In my post this morning about new rules for WV’s renewable energy credit certification at the PSC, I noted that FirstEnergy wants to keep existing laws that require small solar producers to buy extra equipment to meter their electricity production. Solar power producers report their production figures to state authorities because the renewable energy credits they sell are based on production. Generators are paid a certain amount per megawatt hour or 1000 kilowatt hours. In states that have real markets, unlike WV which has none, one of these megawatt hours is referred to as a solar renewable energy credit or SREC.
So FirstEnergy wants to force WV producers to buy special meters, when their inverters come equipped with meters from the factory. FirstEnergy apparently thinks revenue quality meters, like the electric meter on your house, are more accurate than the factory meters on solar power inverters. I know this is not true, because FirstEnergy replaced my mechanical electric meter with a “revenue quality” digital meter when I started net metering. FirstEnergy came back after a few months and replaced that meter because they said it was not accurate.

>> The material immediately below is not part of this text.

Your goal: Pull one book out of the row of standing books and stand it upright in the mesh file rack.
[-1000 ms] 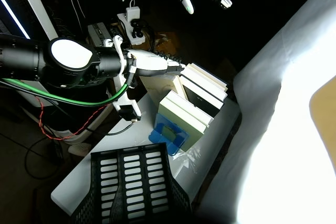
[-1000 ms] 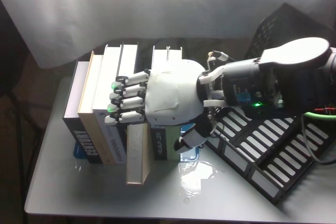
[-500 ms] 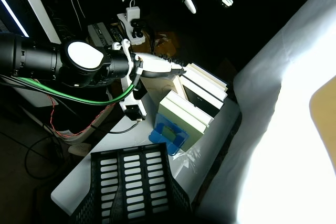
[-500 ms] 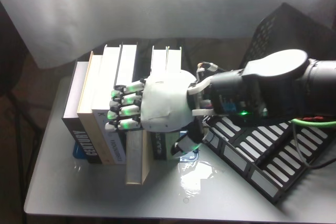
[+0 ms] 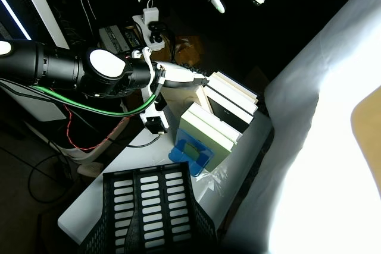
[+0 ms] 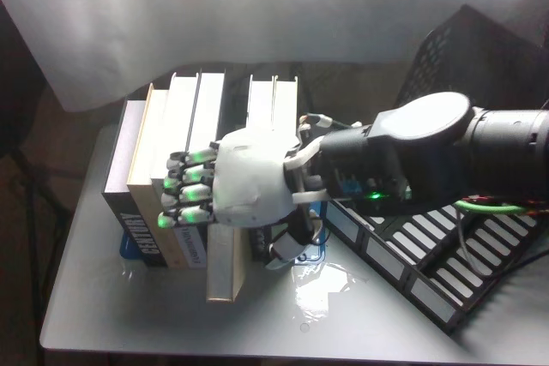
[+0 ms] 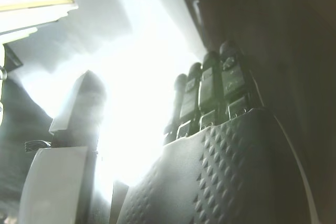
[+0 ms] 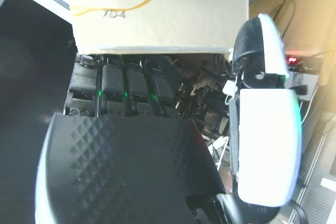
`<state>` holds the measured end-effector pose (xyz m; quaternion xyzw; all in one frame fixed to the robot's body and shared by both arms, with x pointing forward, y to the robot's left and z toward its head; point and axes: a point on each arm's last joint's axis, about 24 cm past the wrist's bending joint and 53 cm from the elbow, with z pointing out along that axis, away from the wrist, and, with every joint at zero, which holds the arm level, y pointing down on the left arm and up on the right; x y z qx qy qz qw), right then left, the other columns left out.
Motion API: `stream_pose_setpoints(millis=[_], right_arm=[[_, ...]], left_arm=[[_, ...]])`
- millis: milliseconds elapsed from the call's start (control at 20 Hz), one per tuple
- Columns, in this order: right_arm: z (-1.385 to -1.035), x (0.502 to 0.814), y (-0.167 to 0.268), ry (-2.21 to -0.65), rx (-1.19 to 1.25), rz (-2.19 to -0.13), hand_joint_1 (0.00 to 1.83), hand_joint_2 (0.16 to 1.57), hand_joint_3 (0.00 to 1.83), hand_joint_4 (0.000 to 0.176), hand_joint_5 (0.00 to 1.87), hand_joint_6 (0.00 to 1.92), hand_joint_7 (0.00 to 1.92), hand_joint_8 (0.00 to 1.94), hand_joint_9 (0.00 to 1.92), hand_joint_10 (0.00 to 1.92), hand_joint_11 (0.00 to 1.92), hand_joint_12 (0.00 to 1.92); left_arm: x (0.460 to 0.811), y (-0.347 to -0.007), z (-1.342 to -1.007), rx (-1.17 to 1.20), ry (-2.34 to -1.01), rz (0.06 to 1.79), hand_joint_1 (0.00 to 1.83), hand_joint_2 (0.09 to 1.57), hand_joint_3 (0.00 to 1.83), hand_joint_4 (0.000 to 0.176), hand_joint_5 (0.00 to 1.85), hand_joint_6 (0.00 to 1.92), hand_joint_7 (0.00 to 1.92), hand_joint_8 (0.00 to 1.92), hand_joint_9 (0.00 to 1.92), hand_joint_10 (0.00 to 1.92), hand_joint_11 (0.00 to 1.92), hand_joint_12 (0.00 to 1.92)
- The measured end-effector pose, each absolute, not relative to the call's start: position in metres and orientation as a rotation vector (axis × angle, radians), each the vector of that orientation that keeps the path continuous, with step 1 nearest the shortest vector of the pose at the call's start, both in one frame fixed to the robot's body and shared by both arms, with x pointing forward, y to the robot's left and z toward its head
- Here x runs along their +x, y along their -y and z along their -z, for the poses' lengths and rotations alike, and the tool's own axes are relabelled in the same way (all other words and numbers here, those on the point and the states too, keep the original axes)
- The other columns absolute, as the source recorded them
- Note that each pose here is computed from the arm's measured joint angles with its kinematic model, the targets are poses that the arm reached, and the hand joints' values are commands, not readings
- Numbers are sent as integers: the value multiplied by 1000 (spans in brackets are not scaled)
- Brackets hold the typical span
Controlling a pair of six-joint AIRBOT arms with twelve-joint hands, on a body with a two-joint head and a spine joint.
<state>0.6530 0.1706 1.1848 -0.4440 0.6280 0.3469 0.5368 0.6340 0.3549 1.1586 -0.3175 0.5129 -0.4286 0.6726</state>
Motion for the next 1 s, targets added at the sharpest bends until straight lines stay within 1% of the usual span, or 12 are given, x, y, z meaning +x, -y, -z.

In WV, FirstEnergy wants to make solar power producers pay for redundant equipment to save a few kilowatt hours. In Ohio, however, FirstEnergy scammed that state’s renewable energy credit market with the credits the company generated and soaked OH rate payers for $130 million. And Ohio’s PSC, PUCO, has ruled that FirstEnergy only has to refund $43 million of it. That’s a good deal for FirstEnergy. In fact, you might even call it an incentive.
In my life, I have found that people who cheat tend to assume that everyone else is cheating. The people who run FirstEnergy think everyone is out to cheat the renewable energy credit system because they cheat on such a massive scale whenever they can.